◆ **WHAT THIS TASK INVOLVES**
From the line bearing "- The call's" down to the final line of the records below, give every line again exactly and add nothing.

[Data excerpts]

■ ■ ■ ■ ■ ■ ■

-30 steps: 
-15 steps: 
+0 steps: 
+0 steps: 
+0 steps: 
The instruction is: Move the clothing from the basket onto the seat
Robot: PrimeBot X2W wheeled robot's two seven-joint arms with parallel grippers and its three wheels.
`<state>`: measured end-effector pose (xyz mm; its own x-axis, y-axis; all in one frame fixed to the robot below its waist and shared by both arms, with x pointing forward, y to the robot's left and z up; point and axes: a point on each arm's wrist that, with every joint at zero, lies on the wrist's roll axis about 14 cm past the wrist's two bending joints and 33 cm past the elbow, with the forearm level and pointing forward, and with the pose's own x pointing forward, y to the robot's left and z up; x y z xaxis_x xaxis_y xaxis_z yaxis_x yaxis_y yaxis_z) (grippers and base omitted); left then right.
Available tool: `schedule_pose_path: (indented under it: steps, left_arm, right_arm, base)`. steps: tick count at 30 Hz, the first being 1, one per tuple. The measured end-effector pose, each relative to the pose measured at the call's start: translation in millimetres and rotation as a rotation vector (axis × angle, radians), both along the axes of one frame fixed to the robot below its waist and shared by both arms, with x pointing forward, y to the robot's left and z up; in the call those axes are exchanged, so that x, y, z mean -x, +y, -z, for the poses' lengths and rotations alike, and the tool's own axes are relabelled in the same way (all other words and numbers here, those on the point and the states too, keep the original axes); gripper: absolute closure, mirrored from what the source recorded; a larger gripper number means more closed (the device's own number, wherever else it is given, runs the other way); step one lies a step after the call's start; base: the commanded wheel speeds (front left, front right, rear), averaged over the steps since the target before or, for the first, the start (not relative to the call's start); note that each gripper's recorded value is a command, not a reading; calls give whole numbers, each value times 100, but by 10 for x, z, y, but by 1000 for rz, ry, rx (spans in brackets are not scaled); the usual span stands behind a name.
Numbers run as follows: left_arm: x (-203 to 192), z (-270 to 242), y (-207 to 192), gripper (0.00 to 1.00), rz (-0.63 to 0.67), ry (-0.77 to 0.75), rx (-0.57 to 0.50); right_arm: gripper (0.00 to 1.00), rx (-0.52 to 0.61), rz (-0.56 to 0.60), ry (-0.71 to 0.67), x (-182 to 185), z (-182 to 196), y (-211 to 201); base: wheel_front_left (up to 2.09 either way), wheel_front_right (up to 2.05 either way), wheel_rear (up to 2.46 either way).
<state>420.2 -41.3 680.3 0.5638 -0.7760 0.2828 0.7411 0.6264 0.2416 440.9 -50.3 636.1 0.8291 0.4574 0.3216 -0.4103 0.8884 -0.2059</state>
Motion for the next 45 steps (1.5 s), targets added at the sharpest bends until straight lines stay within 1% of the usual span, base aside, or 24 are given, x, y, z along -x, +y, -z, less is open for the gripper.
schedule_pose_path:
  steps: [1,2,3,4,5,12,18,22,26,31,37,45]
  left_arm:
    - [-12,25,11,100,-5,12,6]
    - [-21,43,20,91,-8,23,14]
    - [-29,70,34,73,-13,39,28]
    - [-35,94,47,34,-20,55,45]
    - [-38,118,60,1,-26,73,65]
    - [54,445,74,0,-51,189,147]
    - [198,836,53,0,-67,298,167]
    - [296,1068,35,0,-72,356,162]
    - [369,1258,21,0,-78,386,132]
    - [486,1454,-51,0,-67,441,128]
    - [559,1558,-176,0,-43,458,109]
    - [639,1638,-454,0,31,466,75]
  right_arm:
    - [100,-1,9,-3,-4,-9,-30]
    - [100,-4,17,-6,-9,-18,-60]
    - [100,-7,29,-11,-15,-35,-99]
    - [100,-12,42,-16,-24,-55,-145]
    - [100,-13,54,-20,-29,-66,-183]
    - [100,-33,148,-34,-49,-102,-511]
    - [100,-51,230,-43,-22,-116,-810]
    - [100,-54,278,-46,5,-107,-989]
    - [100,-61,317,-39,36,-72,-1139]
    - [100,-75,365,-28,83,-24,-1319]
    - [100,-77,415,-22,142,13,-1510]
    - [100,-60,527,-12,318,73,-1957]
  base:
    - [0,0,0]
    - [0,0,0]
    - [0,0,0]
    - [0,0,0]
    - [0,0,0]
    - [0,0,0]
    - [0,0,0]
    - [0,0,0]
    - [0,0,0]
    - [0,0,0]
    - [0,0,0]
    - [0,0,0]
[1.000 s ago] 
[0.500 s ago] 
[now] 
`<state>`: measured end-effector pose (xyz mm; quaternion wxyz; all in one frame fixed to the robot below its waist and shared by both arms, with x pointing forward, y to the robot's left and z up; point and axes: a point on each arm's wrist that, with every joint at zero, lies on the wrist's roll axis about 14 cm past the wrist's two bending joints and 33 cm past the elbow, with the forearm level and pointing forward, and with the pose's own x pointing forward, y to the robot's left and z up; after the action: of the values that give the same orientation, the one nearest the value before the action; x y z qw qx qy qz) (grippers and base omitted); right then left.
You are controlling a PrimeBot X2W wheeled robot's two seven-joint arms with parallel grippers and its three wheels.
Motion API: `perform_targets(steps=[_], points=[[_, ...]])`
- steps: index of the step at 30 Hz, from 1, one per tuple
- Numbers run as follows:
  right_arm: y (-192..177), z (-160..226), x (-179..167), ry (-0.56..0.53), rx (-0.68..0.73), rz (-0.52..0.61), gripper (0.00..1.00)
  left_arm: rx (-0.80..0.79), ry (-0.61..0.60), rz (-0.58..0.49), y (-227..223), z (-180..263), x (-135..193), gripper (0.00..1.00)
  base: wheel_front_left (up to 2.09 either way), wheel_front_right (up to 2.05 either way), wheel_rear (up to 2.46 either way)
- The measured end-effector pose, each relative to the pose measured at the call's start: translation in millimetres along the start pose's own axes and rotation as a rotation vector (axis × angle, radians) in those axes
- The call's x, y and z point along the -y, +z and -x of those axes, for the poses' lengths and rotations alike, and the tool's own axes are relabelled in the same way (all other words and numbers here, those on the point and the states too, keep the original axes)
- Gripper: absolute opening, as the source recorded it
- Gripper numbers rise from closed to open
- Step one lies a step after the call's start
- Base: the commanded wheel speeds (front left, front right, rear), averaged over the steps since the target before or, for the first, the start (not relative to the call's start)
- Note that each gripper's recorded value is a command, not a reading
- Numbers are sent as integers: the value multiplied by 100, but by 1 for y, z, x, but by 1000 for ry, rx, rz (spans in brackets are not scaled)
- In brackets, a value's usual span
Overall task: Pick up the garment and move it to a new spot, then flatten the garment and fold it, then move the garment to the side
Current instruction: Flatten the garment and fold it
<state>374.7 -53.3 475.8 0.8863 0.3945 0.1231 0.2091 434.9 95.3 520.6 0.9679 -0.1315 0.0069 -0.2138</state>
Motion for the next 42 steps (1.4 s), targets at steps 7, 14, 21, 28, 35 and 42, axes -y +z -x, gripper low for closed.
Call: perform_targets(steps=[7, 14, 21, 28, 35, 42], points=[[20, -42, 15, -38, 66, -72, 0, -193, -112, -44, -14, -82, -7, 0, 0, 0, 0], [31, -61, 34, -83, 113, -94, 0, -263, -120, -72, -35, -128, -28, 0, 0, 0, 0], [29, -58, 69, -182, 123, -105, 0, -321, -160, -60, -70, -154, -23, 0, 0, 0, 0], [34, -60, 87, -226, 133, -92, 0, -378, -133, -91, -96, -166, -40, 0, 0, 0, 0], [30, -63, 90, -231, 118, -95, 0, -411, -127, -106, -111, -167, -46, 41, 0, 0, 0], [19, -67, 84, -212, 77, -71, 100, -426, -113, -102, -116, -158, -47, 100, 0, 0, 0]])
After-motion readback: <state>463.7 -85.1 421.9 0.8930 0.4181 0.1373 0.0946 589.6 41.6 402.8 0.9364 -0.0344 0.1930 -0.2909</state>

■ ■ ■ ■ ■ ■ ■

◆ **SOLUTION TO THIS TASK**
- The call's x, y and z point along the -y, +z and -x of those axes, for the poses' lengths and rotations alike, and the tool's own axes are relabelled in the same way (all other words and numbers here, those on the point and the states too, keep the original axes)
- Gripper: absolute opening, as the source recorded it
- Gripper numbers rise from closed to open
- Step one lies a step after the call's start
- Base: the commanded wheel speeds (front left, front right, rear), averaged over the steps since the target before or, for the first, the start (not relative to the call's start)
- Note that each gripper's recorded value is a command, not a reading
- Numbers are sent as integers: the value multiplied by 100, but by 1 for y, z, x, but by 1000 for ry, rx, rz (spans in brackets are not scaled)
- In brackets, a value's usual span
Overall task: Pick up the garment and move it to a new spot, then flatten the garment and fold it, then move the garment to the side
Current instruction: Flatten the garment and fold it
<state>374.7 -53.3 475.8 0.8863 0.3945 0.1231 0.2091 434.9 95.3 520.6 0.9679 -0.1315 0.0069 -0.2138</state>
Motion for the next 42 steps (1.4 s), targets at steps 7, 14, 21, 28, 35 and 42, axes -y +z -x, gripper low for closed.
Call: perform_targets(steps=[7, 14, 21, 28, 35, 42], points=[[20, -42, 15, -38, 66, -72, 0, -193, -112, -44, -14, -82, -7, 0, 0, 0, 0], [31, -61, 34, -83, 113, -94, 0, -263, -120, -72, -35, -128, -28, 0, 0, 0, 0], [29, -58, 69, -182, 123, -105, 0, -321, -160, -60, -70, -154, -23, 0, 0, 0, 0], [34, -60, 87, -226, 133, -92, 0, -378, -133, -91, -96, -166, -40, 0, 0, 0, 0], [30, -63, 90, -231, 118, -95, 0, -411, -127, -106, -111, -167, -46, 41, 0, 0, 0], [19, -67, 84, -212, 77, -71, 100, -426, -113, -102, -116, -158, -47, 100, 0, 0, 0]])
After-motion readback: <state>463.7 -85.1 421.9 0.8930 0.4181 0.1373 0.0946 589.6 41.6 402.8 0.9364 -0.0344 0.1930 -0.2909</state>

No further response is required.